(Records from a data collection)
──────

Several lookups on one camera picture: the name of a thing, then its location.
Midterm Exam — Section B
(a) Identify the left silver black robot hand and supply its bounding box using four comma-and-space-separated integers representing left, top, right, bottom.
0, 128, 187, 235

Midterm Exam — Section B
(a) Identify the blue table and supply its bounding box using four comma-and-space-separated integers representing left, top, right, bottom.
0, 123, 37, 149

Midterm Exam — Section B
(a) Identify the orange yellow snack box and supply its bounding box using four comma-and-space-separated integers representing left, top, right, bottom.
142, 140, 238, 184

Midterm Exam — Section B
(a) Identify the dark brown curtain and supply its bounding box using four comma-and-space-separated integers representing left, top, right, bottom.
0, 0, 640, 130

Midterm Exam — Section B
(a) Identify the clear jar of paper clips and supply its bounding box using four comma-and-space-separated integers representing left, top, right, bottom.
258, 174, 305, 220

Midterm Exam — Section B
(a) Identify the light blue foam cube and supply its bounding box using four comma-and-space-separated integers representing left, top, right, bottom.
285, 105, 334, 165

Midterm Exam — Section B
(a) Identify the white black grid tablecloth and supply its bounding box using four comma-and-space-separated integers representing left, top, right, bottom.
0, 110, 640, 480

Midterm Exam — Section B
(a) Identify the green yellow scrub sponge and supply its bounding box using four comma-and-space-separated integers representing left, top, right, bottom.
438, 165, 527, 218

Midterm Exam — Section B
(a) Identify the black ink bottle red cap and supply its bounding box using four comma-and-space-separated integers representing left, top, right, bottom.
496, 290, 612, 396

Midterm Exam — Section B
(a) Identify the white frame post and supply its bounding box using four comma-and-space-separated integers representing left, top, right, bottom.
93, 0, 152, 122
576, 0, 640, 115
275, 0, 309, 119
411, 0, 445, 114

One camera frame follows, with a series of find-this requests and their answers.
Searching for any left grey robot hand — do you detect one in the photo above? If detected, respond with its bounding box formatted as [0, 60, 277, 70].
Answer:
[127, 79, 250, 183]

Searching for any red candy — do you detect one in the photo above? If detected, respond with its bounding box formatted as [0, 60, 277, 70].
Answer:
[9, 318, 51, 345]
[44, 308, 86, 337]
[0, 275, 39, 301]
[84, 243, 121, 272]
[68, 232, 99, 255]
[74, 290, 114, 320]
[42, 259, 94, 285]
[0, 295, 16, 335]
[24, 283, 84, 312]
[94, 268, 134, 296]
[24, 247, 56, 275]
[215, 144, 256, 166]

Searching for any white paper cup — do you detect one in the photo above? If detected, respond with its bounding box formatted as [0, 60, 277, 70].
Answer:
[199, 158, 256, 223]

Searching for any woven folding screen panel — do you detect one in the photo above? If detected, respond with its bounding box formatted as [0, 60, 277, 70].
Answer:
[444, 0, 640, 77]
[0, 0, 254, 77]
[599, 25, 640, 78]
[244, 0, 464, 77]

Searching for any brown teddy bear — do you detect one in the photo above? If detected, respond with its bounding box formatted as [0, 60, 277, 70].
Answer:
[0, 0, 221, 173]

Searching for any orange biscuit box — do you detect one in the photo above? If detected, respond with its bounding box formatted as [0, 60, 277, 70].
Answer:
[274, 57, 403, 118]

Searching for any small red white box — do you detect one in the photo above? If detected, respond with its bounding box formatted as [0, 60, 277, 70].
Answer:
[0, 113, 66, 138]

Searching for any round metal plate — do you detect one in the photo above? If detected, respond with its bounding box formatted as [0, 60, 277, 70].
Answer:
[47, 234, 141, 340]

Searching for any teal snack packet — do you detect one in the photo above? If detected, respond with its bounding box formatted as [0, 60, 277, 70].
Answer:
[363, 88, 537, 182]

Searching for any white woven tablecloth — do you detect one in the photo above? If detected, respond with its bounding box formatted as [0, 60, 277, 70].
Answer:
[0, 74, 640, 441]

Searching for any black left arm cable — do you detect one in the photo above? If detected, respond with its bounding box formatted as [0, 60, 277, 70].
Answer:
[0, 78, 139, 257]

──────

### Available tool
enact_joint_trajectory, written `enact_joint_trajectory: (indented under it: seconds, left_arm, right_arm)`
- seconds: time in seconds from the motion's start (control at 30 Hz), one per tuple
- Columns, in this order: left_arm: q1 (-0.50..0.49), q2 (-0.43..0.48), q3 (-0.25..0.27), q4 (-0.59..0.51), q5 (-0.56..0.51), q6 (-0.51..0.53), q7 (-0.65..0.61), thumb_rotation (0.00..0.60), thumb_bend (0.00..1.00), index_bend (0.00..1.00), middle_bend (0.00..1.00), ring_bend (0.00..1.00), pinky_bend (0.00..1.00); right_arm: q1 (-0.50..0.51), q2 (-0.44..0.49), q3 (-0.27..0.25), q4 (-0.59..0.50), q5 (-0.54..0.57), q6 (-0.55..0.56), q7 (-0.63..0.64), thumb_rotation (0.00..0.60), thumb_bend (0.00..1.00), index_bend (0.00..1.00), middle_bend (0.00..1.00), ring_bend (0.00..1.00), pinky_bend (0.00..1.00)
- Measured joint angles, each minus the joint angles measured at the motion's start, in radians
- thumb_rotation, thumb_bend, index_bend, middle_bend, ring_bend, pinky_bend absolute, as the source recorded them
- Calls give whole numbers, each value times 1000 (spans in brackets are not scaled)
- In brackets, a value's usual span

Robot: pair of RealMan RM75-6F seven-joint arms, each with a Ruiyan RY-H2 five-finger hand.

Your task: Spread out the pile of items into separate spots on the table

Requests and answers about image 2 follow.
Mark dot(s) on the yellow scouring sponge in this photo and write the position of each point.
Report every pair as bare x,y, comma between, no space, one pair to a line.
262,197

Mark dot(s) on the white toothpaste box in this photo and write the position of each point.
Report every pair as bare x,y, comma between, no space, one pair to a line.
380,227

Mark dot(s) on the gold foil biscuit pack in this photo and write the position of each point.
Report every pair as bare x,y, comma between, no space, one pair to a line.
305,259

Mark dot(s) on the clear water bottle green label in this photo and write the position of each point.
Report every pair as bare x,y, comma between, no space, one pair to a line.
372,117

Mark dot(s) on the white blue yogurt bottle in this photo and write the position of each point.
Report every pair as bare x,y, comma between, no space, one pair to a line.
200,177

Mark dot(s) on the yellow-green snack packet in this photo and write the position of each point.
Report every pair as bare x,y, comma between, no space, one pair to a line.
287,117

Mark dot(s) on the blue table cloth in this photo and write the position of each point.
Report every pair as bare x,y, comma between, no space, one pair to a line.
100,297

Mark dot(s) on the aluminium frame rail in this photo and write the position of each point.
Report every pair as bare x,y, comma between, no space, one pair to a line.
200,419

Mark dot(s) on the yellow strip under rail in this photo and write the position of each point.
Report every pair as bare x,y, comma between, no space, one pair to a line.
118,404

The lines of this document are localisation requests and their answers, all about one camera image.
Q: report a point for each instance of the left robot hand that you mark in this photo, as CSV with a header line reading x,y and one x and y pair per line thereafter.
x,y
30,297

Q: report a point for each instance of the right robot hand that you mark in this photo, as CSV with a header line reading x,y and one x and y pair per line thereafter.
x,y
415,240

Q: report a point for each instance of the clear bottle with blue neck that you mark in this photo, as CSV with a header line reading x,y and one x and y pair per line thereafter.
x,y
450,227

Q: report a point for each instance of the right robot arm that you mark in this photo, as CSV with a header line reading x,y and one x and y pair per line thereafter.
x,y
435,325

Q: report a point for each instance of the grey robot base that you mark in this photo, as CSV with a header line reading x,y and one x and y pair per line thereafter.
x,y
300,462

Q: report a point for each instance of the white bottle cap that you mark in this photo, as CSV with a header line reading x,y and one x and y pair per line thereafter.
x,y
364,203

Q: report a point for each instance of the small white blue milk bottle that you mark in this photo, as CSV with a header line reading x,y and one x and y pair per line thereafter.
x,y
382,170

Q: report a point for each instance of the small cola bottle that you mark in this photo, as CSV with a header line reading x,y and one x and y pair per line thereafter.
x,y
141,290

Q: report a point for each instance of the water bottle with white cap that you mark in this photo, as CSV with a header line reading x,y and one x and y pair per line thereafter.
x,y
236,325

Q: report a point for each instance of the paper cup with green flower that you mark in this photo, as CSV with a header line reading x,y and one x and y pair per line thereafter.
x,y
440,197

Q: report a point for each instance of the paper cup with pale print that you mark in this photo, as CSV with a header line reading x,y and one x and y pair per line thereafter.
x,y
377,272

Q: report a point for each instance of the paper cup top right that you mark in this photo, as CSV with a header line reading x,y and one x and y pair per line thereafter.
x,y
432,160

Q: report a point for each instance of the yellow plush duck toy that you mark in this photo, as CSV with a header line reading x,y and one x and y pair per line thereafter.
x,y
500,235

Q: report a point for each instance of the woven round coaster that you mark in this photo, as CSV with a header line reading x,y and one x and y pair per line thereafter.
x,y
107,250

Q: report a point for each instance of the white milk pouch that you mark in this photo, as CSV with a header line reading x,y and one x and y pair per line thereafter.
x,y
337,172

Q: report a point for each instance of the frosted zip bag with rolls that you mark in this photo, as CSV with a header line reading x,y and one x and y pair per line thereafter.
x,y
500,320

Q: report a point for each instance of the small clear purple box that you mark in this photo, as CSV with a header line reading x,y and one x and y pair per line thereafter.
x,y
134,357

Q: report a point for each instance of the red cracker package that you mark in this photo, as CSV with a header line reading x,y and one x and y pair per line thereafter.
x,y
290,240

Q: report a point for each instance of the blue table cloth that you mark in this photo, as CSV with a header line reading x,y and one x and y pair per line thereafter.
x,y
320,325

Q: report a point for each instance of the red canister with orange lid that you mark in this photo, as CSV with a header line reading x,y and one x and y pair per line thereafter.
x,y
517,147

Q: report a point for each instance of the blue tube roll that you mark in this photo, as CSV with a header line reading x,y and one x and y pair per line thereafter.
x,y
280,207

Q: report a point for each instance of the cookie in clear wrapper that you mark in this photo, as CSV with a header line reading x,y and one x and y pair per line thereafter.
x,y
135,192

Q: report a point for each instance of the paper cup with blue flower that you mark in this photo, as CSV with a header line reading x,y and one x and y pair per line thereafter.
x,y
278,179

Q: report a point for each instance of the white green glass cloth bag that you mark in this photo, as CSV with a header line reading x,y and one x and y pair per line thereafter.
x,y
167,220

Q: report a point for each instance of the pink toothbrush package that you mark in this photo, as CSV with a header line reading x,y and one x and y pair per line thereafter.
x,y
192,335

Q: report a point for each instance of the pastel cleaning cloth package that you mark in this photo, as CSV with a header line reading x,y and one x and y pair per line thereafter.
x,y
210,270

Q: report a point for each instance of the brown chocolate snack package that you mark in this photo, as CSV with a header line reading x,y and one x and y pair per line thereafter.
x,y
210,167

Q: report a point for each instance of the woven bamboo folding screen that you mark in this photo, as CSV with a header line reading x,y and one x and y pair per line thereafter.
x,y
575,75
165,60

──────

■ Problem to work on ■
Lines with the word "under": copy each one from the data above.

■ Exercise solution ■
enact_joint_trajectory, written `enact_joint_trajectory: (indented under it: seconds, left_arm, right_arm)`
Mark dot(s) on the yellow strip under rail in this photo and write the position of each point.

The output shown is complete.